> **The task**
Your output should be the lines below from the one holding "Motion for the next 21" through the one holding "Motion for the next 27", transcribed exactly, with no pictures.

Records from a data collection

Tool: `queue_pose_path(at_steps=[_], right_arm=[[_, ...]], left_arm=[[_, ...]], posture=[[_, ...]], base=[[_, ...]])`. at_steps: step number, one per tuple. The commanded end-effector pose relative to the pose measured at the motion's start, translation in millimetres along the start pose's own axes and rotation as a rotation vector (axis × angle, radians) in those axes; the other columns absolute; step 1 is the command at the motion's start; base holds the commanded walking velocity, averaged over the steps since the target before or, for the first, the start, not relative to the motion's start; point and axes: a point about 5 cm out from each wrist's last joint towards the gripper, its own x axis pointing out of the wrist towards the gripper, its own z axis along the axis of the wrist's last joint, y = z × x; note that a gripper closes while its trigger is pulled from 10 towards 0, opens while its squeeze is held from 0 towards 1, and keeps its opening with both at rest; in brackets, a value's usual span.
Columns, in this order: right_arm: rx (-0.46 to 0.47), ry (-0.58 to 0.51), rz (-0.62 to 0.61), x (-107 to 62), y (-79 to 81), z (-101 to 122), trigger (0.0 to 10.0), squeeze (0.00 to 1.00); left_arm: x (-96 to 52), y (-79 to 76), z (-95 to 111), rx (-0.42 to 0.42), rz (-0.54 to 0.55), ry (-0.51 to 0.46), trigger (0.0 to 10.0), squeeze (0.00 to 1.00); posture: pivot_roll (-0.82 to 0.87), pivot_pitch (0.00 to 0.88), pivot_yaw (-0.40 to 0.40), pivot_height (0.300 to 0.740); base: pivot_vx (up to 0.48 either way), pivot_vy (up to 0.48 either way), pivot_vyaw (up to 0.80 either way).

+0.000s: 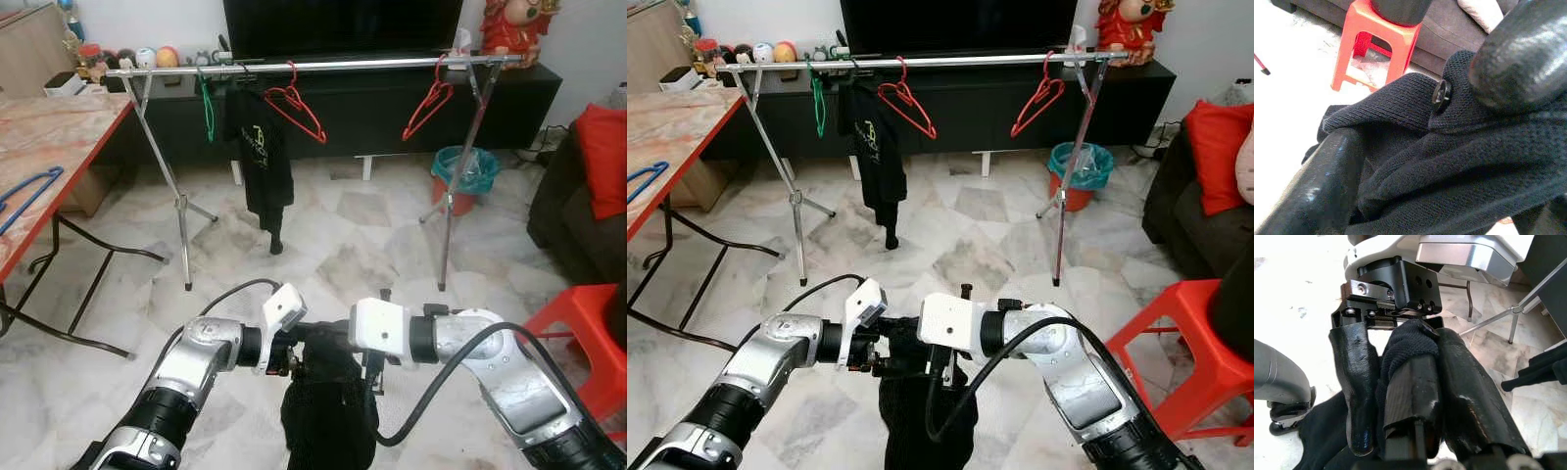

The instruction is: Hang hanger

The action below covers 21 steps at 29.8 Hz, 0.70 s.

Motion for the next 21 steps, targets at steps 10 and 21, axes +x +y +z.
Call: queue_pose_path(at_steps=[10, 21], right_arm=[[-0.024, -0.043, -0.037, -3.4, -3.5, 10.4, 10.0, 0.0], [-0.017, -0.037, -0.051, -3.7, -4.4, 8.0, 10.0, 0.0]], left_arm=[[-4.3, 1.0, -1.0, 0.011, -0.006, 0.022, 0.0, 0.0], [-4.5, 0.7, -1.7, 0.009, -0.009, 0.028, 0.0, 0.0]], posture=[[-0.08, 0.0, 0.036, 0.74], [-0.08, 0.0, 0.04, 0.74]], base=[[0.0, 0.0, 0.0], [0.0, 0.0, 0.0]])
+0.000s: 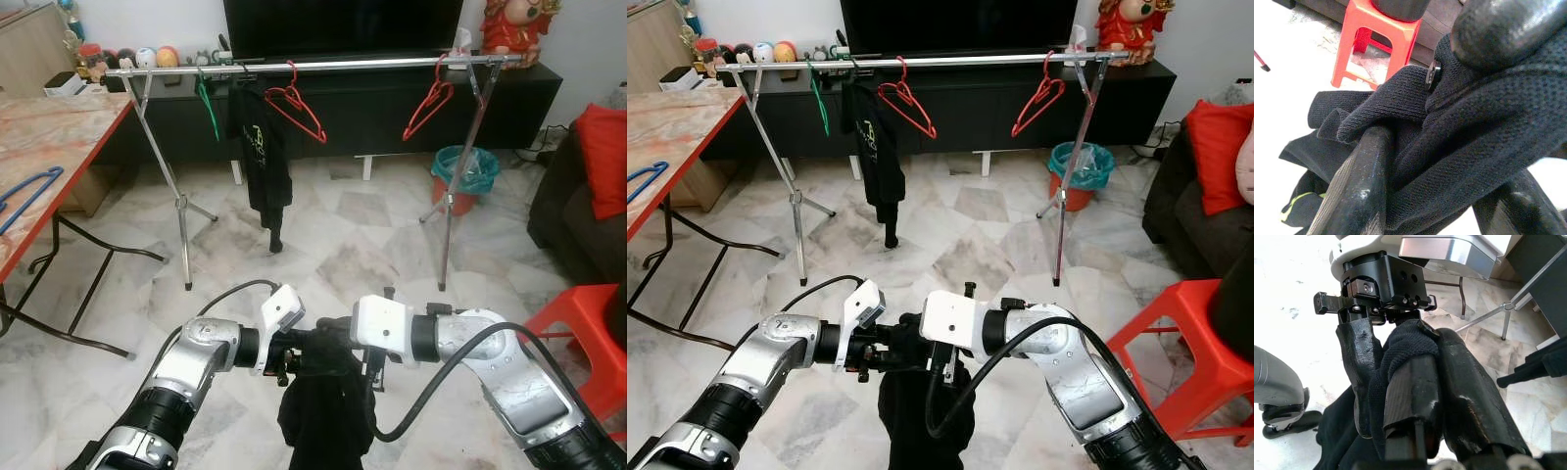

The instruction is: Hang hanger

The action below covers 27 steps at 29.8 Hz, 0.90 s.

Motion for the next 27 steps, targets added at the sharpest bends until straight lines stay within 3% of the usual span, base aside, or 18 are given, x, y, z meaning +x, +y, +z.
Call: queue_pose_path(at_steps=[1, 2, 3, 4, 22, 27], right_arm=[[-0.01, -0.046, -0.019, -2.3, -2.9, 8.8, 10.0, 0.0], [-0.01, -0.046, -0.019, -2.3, -2.9, 8.8, 10.0, 0.0], [-0.008, -0.049, -0.012, -2.3, -2.3, 8.8, 10.0, 0.54], [0.0, -0.051, -0.012, -2.3, -2.2, 8.7, 10.0, 1.0], [0.025, -0.041, -0.014, -2.9, 2.7, 3.8, 10.0, 1.0], [0.063, -0.064, -0.047, -10.5, 3.8, 4.4, 10.0, 1.0]], left_arm=[[-2.4, 0.6, -0.4, 0.006, -0.005, 0.012, 0.0, 0.0], [-2.4, 0.6, -0.4, 0.006, -0.005, 0.012, 0.0, 0.0], [-2.6, 1.2, -0.3, 0.006, -0.002, 0.012, 0.0, 0.0], [-2.7, 1.4, -0.1, 0.006, -0.002, 0.012, 0.0, 0.0], [-3.2, 0.9, 0.8, 0.008, -0.015, 0.013, 0.0, 0.0], [-4.4, -0.2, -2.1, 0.001, -0.018, 0.018, 0.0, 0.0]], posture=[[-0.08, 0.0, 0.041, 0.74], [-0.08, 0.0, 0.041, 0.74], [-0.08, 0.0, 0.041, 0.74], [-0.08, 0.0, 0.041, 0.74], [-0.08, 0.0, 0.05, 0.74], [-0.09, 0.0, 0.052, 0.74]], base=[[0.0, 0.0, 0.0], [0.0, 0.0, 0.0], [0.0, 0.0, 0.0], [0.0, 0.0, 0.0], [0.0, 0.0, 0.0], [0.0, 0.0, 0.0]])
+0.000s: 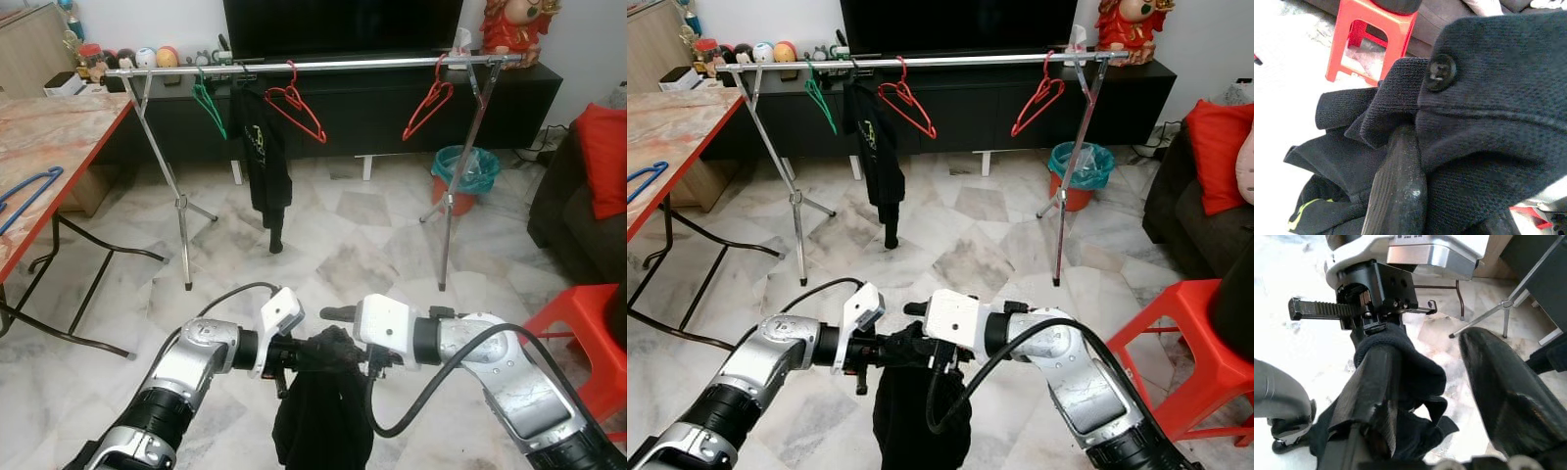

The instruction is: Hang hanger

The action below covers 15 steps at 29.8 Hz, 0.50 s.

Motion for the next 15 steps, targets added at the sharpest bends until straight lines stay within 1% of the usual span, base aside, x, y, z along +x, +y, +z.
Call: queue_pose_path(at_steps=[1, 3, 4, 9, 15], right_arm=[[-0.006, -0.03, -0.012, -6.3, -0.4, 7, 10.0, 1.0], [0.007, 0.002, -0.004, -12.3, 4.9, 0, 10.0, 1.0], [0.026, 0.025, -0.025, -16.7, 4.9, -6, 10.0, 1.0], [0.045, 0.079, -0.048, -24.5, 5.9, -17, 10.0, 1.0], [0.086, 0.139, -0.053, -37.5, 11.8, -31, 10.0, 1.0]], left_arm=[[-2.7, 0.7, 2, 0.009, 0.002, -0.003, 0.0, 0.0], [-3.4, 1.0, 1, 0.007, 0.003, 0.001, 0.0, 0.0], [-3.9, 1.2, 0, 0.007, 0.004, 0.007, 0.0, 0.0], [-4.5, 0.8, -2, 0.007, 0.003, 0.021, 0.0, 0.0], [-5.5, 1.2, -5, 0.003, 0.01, 0.028, 0.0, 0.0]], posture=[[-0.09, 0.0, 0.052, 0.74], [-0.09, 0.0, 0.052, 0.74], [-0.09, 0.0, 0.052, 0.74], [-0.09, 0.0, 0.052, 0.74], [-0.09, 0.0, 0.049, 0.74]], base=[[0.0, 0.0, 0.0], [0.0, 0.0, 0.0], [0.0, 0.0, 0.0], [0.0, 0.0, 0.0], [0.0, 0.0, 0.0]])
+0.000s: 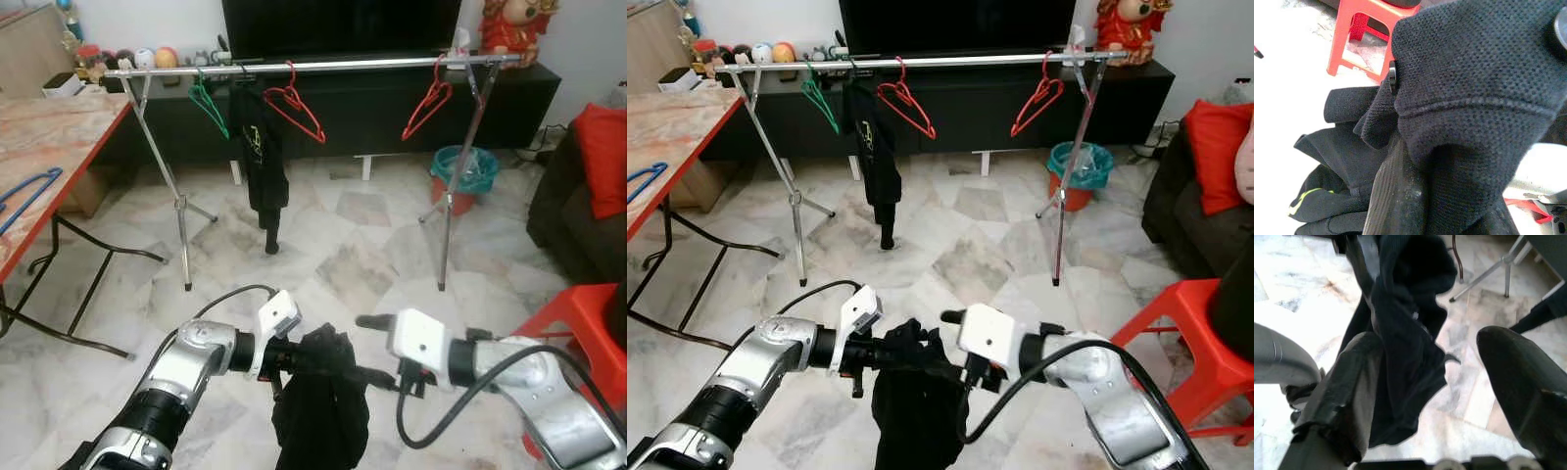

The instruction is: Hang hanger

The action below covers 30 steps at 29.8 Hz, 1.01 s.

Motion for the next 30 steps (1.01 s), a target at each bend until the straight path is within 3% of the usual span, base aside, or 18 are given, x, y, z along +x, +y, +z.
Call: queue_pose_path(at_steps=[1, 4, 5, 6, 7, 11, 13, 15, 16, 18, 20, 22, 23, 26, 30], right_arm=[[0.001, 0.038, -0.026, -8.1, -1.9, -4, 10.0, 1.0], [-0.023, 0.16, -0.066, -15.1, -3.7, -22, 10.0, 1.0], [0.006, 0.191, -0.123, -16.5, -8.3, -33, 10.0, 0.0], [0.045, 0.2, -0.18, -16.1, -12.3, -40, 10.0, 0.0], [0.045, 0.2, -0.18, -16.1, -12.3, -40, 10.0, 0.0], [0.148, 0.344, -0.397, -13.6, -24.7, -73, 10.0, 0.0], [0.232, 0.389, -0.496, -13.7, -28.3, -87, 10.0, 0.0], [0.38, 0.394, -0.63, -11.8, -30.4, -103, 10.0, 0.0], [0.38, 0.394, -0.63, -11.8, -30.4, -103, 10.0, 0.0], [0.521, 0.36, -0.694, -5.1, -25.4, -115, 10.0, 0.0], [0.567, 0.345, -0.704, -1.3, -22.3, -119, 10.0, 0.0], [0.583, 0.343, -0.705, 0.4, -20.9, -120, 10.0, 0.0], [0.614, 0.334, -0.711, 3.6, -18.7, -123, 10.0, 0.0], [0.673, 0.29, -0.726, 7.9, -17.1, -122, 10.0, 0.0], [0.737, 0.255, -0.762, 12.9, -16.0, -123, 10.0, 0.0]], left_arm=[[-2.5, 0.9, -2, 0.009, 0.008, 0.009, 0.0, 0.0], [-3.4, 1.0, -3, 0.019, 0.012, 0.014, 0.0, 0.0], [-4.2, 1.2, -2, 0.045, 0.017, 0.024, 3.3, 0.0], [-5.4, 0.7, -2, 0.061, 0.012, 0.034, 10.0, 0.0], [-5.4, 0.7, -2, 0.061, 0.012, 0.034, 10.0, 0.0], [-9.5, -4.5, -2, 0.107, -0.035, 0.058, 10.0, 0.0], [-9.8, -4.4, -1, 0.127, -0.028, 0.065, 10.0, 0.0], [-10.7, -2.1, 1, 0.182, 0.008, 0.086, 10.0, 0.0], [-10.7, -2.1, 1, 0.182, 0.008, 0.086, 10.0, 0.0], [-8.4, 8.1, 11, 0.345, 0.128, 0.141, 10.0, 0.0], [-7.6, 12.4, 17, 0.47, 0.19, 0.154, 10.0, 0.0], [-7.3, 14.0, 19, 0.501, 0.209, 0.16, 10.0, 0.0], [-6.3, 17.8, 27, 0.598, 0.274, 0.14, 10.0, 0.0], [-7.1, 25.3, 37, 0.638, 0.388, 0.083, 10.0, 0.0], [-7.3, 29.7, 45, 0.765, 0.492, 0.07, 10.0, 0.0]], posture=[[-0.09, 0.0, 0.049, 0.74], [-0.09, 0.0, 0.049, 0.74], [-0.09, 0.0, 0.048, 0.74], [-0.09, 0.0, 0.048, 0.74], [-0.09, 0.0, 0.048, 0.74], [-0.08, 0.0, 0.047, 0.74], [-0.08, 0.0, 0.048, 0.74], [-0.08, 0.0, 0.05, 0.74], [-0.08, 0.0, 0.05, 0.74], [-0.07, 0.0, 0.049, 0.74], [-0.07, 0.0, 0.053, 0.74], [-0.07, 0.0, 0.054, 0.74], [-0.07, 0.0, 0.057, 0.74], [-0.07, 0.0, 0.062, 0.74], [-0.07, 0.0, 0.065, 0.74]], base=[[0.0, 0.0, 0.0], [0.0, 0.0, 0.0], [0.0, 0.0, 0.0], [0.0, 0.0, 0.0], [0.0, 0.0, 0.0], [0.0, 0.0, 0.0], [0.0, 0.0, 0.0], [0.0, 0.0, 0.0], [0.0, 0.0, 0.0], [0.0, 0.0, 0.0], [0.0, 0.0, 0.0], [0.0, 0.0, 0.0], [0.0, 0.0, 0.0], [0.0, 0.0, 0.0], [0.0, 0.0, 0.0]])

> **Answer to this task**
Motion for the next 21 steps, targets at steps 10 and 21, axes +x +y +z.
Call: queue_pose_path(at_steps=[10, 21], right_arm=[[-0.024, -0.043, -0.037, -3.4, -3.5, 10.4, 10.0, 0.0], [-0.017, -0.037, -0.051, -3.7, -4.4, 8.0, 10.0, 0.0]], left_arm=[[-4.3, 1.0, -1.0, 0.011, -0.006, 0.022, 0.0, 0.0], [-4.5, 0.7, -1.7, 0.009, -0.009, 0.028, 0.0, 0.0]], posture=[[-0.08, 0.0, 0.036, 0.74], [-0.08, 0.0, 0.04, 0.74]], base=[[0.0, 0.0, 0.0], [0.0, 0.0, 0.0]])
+0.000s: 

The instruction is: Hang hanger

The action below covers 27 steps at 29.8 Hz, 0.90 s.

Motion for the next 27 steps, targets added at the sharpest bends until straight lines stay within 3% of the usual span, base aside, or 18 are given, x, y, z meaning +x, +y, +z.

This completes the answer to the exercise.